#### Information provided

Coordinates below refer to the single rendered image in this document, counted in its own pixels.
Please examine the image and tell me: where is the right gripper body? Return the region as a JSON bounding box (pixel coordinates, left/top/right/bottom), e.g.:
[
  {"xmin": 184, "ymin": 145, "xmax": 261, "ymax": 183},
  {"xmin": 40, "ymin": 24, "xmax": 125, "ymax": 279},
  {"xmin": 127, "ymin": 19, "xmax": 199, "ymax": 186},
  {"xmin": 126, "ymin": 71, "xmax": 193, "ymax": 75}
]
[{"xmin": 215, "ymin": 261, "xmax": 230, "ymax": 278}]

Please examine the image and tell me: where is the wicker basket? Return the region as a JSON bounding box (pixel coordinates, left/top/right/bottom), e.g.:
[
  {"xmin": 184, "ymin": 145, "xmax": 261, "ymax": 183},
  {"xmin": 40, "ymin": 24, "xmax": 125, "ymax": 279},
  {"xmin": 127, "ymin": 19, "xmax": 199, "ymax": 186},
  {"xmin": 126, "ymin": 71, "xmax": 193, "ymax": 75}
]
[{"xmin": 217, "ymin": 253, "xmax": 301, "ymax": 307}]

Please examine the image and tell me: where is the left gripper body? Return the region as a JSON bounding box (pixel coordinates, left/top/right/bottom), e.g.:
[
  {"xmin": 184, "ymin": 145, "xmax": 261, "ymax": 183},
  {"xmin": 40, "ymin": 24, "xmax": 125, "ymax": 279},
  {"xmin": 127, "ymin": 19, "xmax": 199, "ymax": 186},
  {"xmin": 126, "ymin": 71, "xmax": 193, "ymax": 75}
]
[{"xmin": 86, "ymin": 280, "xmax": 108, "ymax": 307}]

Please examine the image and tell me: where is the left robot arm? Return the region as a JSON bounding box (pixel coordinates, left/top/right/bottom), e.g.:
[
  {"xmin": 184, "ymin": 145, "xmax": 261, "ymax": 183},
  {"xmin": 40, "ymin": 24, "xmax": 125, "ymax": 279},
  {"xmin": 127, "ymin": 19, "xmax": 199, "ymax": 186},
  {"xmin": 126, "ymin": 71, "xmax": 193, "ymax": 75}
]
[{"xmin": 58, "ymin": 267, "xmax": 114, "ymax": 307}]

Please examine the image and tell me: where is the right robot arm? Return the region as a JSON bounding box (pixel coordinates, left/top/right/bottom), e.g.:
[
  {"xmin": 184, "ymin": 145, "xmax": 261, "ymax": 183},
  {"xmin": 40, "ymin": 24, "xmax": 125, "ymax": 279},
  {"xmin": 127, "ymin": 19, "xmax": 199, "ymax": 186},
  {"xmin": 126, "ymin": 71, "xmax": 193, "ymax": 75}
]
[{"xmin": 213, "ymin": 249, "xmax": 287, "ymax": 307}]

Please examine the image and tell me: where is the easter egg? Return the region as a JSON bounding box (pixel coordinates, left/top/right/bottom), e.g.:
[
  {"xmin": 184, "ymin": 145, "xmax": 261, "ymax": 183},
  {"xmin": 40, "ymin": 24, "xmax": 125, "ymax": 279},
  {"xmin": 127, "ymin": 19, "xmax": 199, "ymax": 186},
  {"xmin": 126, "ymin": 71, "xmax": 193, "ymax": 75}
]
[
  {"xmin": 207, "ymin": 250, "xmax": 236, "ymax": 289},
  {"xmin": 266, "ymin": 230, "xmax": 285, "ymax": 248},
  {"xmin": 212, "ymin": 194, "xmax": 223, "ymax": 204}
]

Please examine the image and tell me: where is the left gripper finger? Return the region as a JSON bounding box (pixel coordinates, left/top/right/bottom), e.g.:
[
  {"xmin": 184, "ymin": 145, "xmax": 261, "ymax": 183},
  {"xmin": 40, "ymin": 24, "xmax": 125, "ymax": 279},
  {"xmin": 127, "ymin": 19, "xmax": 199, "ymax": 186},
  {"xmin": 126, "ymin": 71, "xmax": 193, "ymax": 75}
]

########

* [Work request]
Write out the records again so that each line matches the original exactly.

* [Solution to this problem]
Coordinates below refer to the single rendered image in this document, counted in its own pixels.
Please examine the image and tell me: where is the right gripper body? Return the region as a JSON bounding box (pixel coordinates, left/top/right/bottom), e.g.:
[
  {"xmin": 184, "ymin": 145, "xmax": 261, "ymax": 183},
  {"xmin": 40, "ymin": 24, "xmax": 125, "ymax": 279},
  {"xmin": 127, "ymin": 19, "xmax": 199, "ymax": 186},
  {"xmin": 126, "ymin": 71, "xmax": 193, "ymax": 75}
]
[{"xmin": 215, "ymin": 261, "xmax": 230, "ymax": 278}]

Please examine the image and tell me: where is the wicker basket? Return the region as a JSON bounding box (pixel coordinates, left/top/right/bottom), e.g.:
[
  {"xmin": 184, "ymin": 145, "xmax": 261, "ymax": 183},
  {"xmin": 40, "ymin": 24, "xmax": 125, "ymax": 279},
  {"xmin": 127, "ymin": 19, "xmax": 199, "ymax": 186},
  {"xmin": 126, "ymin": 71, "xmax": 193, "ymax": 75}
]
[{"xmin": 217, "ymin": 253, "xmax": 301, "ymax": 307}]

Please examine the image and tell me: where is the left gripper body? Return the region as a JSON bounding box (pixel coordinates, left/top/right/bottom), e.g.:
[
  {"xmin": 184, "ymin": 145, "xmax": 261, "ymax": 183},
  {"xmin": 40, "ymin": 24, "xmax": 125, "ymax": 279},
  {"xmin": 127, "ymin": 19, "xmax": 199, "ymax": 186},
  {"xmin": 126, "ymin": 71, "xmax": 193, "ymax": 75}
]
[{"xmin": 86, "ymin": 280, "xmax": 108, "ymax": 307}]

Please examine the image and tell me: where is the left robot arm? Return the region as a JSON bounding box (pixel coordinates, left/top/right/bottom), e.g.:
[
  {"xmin": 184, "ymin": 145, "xmax": 261, "ymax": 183},
  {"xmin": 40, "ymin": 24, "xmax": 125, "ymax": 279},
  {"xmin": 127, "ymin": 19, "xmax": 199, "ymax": 186},
  {"xmin": 126, "ymin": 71, "xmax": 193, "ymax": 75}
]
[{"xmin": 58, "ymin": 267, "xmax": 114, "ymax": 307}]

Please examine the image and tell me: where is the right robot arm? Return the region as a JSON bounding box (pixel coordinates, left/top/right/bottom), e.g.:
[
  {"xmin": 184, "ymin": 145, "xmax": 261, "ymax": 183},
  {"xmin": 40, "ymin": 24, "xmax": 125, "ymax": 279},
  {"xmin": 127, "ymin": 19, "xmax": 199, "ymax": 186},
  {"xmin": 126, "ymin": 71, "xmax": 193, "ymax": 75}
]
[{"xmin": 213, "ymin": 249, "xmax": 287, "ymax": 307}]

Please examine the image and tell me: where is the easter egg? Return the region as a JSON bounding box (pixel coordinates, left/top/right/bottom), e.g.:
[
  {"xmin": 184, "ymin": 145, "xmax": 261, "ymax": 183},
  {"xmin": 40, "ymin": 24, "xmax": 125, "ymax": 279},
  {"xmin": 127, "ymin": 19, "xmax": 199, "ymax": 186},
  {"xmin": 126, "ymin": 71, "xmax": 193, "ymax": 75}
]
[
  {"xmin": 207, "ymin": 250, "xmax": 236, "ymax": 289},
  {"xmin": 266, "ymin": 230, "xmax": 285, "ymax": 248},
  {"xmin": 212, "ymin": 194, "xmax": 223, "ymax": 204}
]

Please examine the image and tell me: where is the left gripper finger? Return the region as a JSON bounding box (pixel coordinates, left/top/right/bottom), e.g.:
[
  {"xmin": 184, "ymin": 145, "xmax": 261, "ymax": 183},
  {"xmin": 40, "ymin": 24, "xmax": 125, "ymax": 279},
  {"xmin": 127, "ymin": 19, "xmax": 199, "ymax": 186},
  {"xmin": 126, "ymin": 71, "xmax": 193, "ymax": 75}
]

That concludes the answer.